Em sua decisão, a 2ª Vara da Infância, da Juventude e do Idoso de Barra Mansa determinou também a imediata transferência dos idosos para o Lar da Sabedoria e Fraternidade, assim como o levantamento das pessoas transferidas, a busca e apreensão de documentos encontrados no abrigo em nome da instituição; a avaliação, por parte da Secretaria Municipal de Saúde de Barra Mansa, do estado de saúde físico e mental dos idosos; e o arresto de 384 mil reais do Hotel Casa Verde para o pagamento de indenização por danos morais aos idosos abrigados no local.
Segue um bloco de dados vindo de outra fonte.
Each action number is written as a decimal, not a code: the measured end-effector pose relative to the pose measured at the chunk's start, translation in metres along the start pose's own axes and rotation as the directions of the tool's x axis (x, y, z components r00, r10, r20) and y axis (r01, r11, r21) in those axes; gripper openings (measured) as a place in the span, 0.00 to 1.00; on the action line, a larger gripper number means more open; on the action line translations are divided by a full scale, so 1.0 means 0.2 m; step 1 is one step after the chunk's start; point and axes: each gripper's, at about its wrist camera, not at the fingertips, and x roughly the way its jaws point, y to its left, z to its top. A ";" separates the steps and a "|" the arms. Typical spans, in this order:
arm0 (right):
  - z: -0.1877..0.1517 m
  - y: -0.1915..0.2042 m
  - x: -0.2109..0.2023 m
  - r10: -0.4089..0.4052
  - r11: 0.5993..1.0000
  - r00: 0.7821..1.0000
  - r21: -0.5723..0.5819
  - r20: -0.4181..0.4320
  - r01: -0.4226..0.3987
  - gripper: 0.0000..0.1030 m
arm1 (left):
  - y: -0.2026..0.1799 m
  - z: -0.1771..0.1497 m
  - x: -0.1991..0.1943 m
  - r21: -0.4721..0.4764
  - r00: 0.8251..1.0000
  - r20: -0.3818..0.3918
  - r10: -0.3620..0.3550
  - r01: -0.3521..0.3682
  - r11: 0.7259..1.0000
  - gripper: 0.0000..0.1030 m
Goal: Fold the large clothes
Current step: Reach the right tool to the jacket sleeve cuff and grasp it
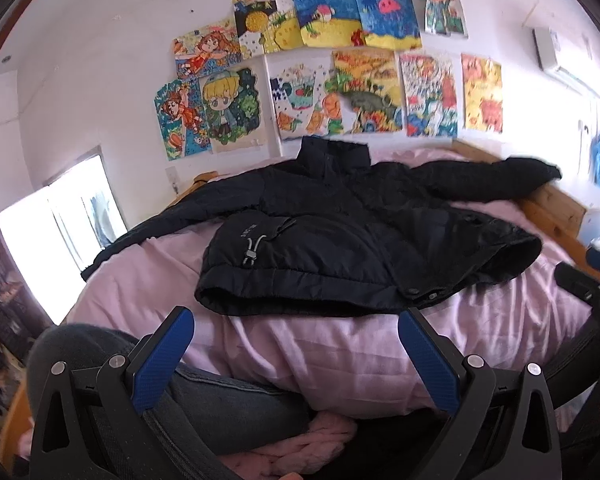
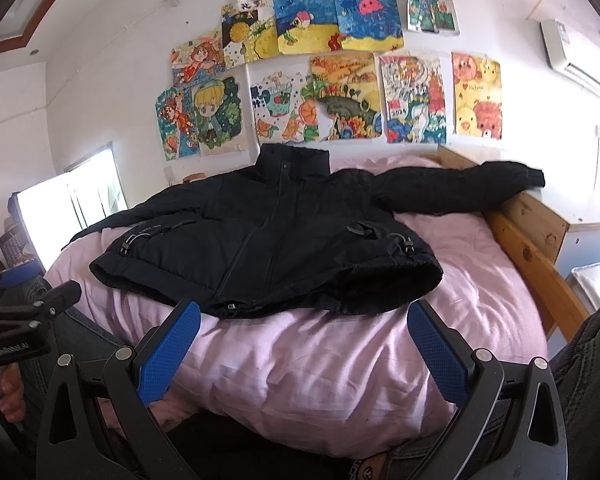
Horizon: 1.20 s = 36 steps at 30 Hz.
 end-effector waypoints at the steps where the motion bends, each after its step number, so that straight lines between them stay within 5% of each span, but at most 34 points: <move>1: 0.03 -0.02 0.02 0.029 0.999 0.999 0.015 -0.027 -0.028 0.99 | 0.00 0.03 0.02 0.004 1.000 -0.017 -0.021 0.021 1.000 1.00; 5: 0.14 -0.16 0.14 0.112 0.991 0.981 0.087 -0.157 -0.099 0.99 | -0.01 0.15 0.10 -0.023 0.983 -0.055 -0.176 0.175 0.984 1.00; 11: 0.33 -0.38 0.30 -0.008 0.995 0.966 0.090 -0.258 0.032 0.99 | -0.14 0.36 0.29 -0.004 0.949 -0.158 -0.274 0.277 0.961 1.00; 14: 0.45 -0.49 0.34 -0.054 0.993 0.968 0.092 -0.246 0.079 0.99 | -0.20 0.46 0.42 -0.003 0.927 -0.233 -0.293 0.300 0.954 1.00; 20: 0.73 -0.68 0.49 -0.121 0.986 0.973 0.093 -0.198 0.142 0.99 | -0.23 0.66 0.66 -0.057 0.929 -0.269 -0.254 0.248 0.967 1.00; 24: 0.89 -0.88 0.67 -0.103 0.966 0.991 0.229 -0.085 0.120 0.99 | -0.26 0.80 0.83 -0.123 0.928 -0.278 -0.247 0.221 0.968 1.00; 27: 0.94 -1.04 0.88 -0.109 0.922 0.994 0.371 -0.024 0.110 0.99 | -0.33 0.89 0.95 -0.117 0.935 -0.284 -0.211 0.185 0.976 1.00; 30: 0.90 -1.17 1.12 -0.171 0.835 0.982 0.519 -0.076 0.185 0.99 | -0.42 0.96 1.07 -0.073 0.932 -0.300 -0.202 0.188 0.979 1.00; 36: 0.71 -1.35 1.33 -0.426 0.647 0.899 0.659 -0.106 0.384 0.99 | -0.58 1.02 1.24 -0.030 0.923 -0.317 -0.220 0.222 0.975 1.00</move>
As investigações que deram origem à ação demonstraram, segundo a denúncia, que os idosos abrigados no hotel “viviam em situação claramente degradante, necessitando ser removidos de maneira urgente para que não houvesse piora em seus quadros físico e psíquico”.

De acordo com o Ministério Público, além da falta de documentação para o funcionamento regular da instituição, foram constatados fatos mais graves em inspeção realizada no último dia 18 pela equipe técnica do Centro Regional de Apoio Administrativo e Institucional de Volta Redonda no local. Também foram constatados a presença de funcionários em número inferior ao exigido pelas normas legais; idosos amarrados na cama, impedindo a sua movimentação; o não fornecimento de alimentação adequada; falta de controle de ocorrências com os idosos; instalações físicas inadequadas; presença de idosos que não estavam relacionados nos relatórios.
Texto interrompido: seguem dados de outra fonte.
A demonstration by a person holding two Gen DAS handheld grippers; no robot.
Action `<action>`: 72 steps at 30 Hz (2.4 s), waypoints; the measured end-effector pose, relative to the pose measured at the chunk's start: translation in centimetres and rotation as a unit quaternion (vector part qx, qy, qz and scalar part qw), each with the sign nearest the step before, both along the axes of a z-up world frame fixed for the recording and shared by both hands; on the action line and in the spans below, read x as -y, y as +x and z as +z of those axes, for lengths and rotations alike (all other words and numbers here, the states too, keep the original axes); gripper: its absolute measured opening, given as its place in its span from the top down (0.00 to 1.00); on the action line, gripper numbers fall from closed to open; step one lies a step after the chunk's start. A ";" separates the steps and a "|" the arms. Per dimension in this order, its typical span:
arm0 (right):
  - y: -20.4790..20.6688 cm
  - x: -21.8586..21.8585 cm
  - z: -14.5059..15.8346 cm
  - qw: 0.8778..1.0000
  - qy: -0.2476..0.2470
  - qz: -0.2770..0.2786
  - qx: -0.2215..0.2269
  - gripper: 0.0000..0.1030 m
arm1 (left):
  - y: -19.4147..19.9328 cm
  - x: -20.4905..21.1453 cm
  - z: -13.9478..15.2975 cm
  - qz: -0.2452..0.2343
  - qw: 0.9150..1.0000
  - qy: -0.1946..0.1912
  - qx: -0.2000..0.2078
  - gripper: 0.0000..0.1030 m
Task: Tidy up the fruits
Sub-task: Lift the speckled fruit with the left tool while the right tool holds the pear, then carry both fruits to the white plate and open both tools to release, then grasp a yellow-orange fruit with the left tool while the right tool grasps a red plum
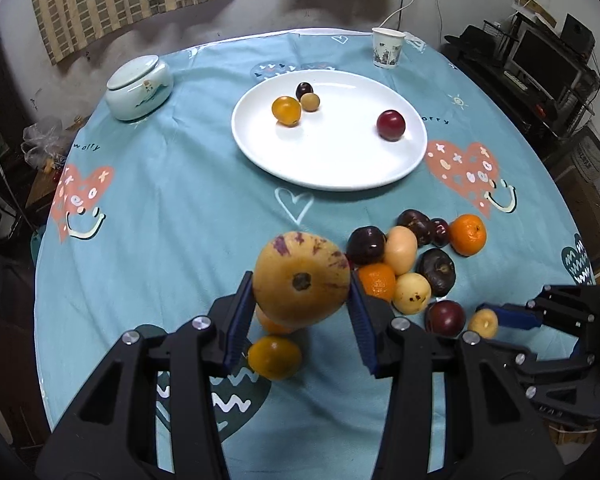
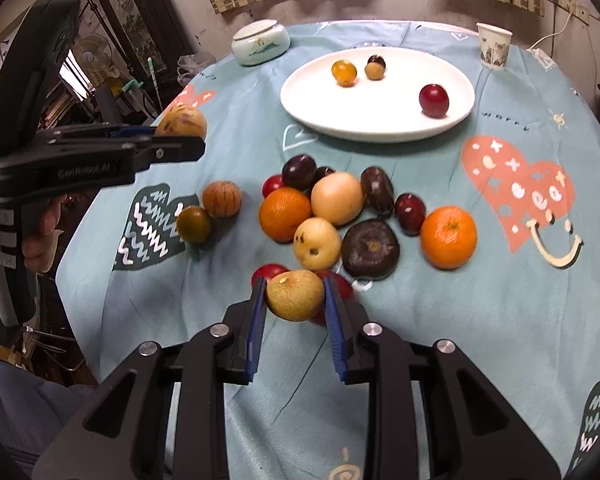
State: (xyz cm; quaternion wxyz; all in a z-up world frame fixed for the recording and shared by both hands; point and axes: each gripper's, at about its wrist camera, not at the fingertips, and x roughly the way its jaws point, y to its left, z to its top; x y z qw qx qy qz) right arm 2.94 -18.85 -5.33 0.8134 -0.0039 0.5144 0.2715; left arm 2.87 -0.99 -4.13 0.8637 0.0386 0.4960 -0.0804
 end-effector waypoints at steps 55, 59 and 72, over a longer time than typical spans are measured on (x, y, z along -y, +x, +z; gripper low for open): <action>17.2 0.8 5.6 0.988 -0.047 -0.054 0.136 0.27 | 14.0 -3.1 2.1 0.049 0.998 -0.039 0.016 0.46; 12.0 2.5 8.4 0.988 -0.014 -0.047 0.149 0.27 | 10.1 -4.6 4.5 0.041 0.997 -0.030 0.051 0.40; -2.8 0.1 -0.5 0.998 -0.052 -0.016 0.027 0.27 | -3.9 -3.7 -5.2 -0.033 0.998 -0.003 -0.052 0.39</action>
Na decisão, o juiz Wiliiam Satoshi Yamakawa destacou que a instituição já havia sido objeto de outras fiscalizações anteriores e não demonstrou interesse em regularizar o seu funcionamento e nem sanar as falhas já apontadas. O programa Dário de Paula falou com o abrigo, que solicitou que fosse procurado seu advogado, mas, até o momento, ele não atendeu a reportagem.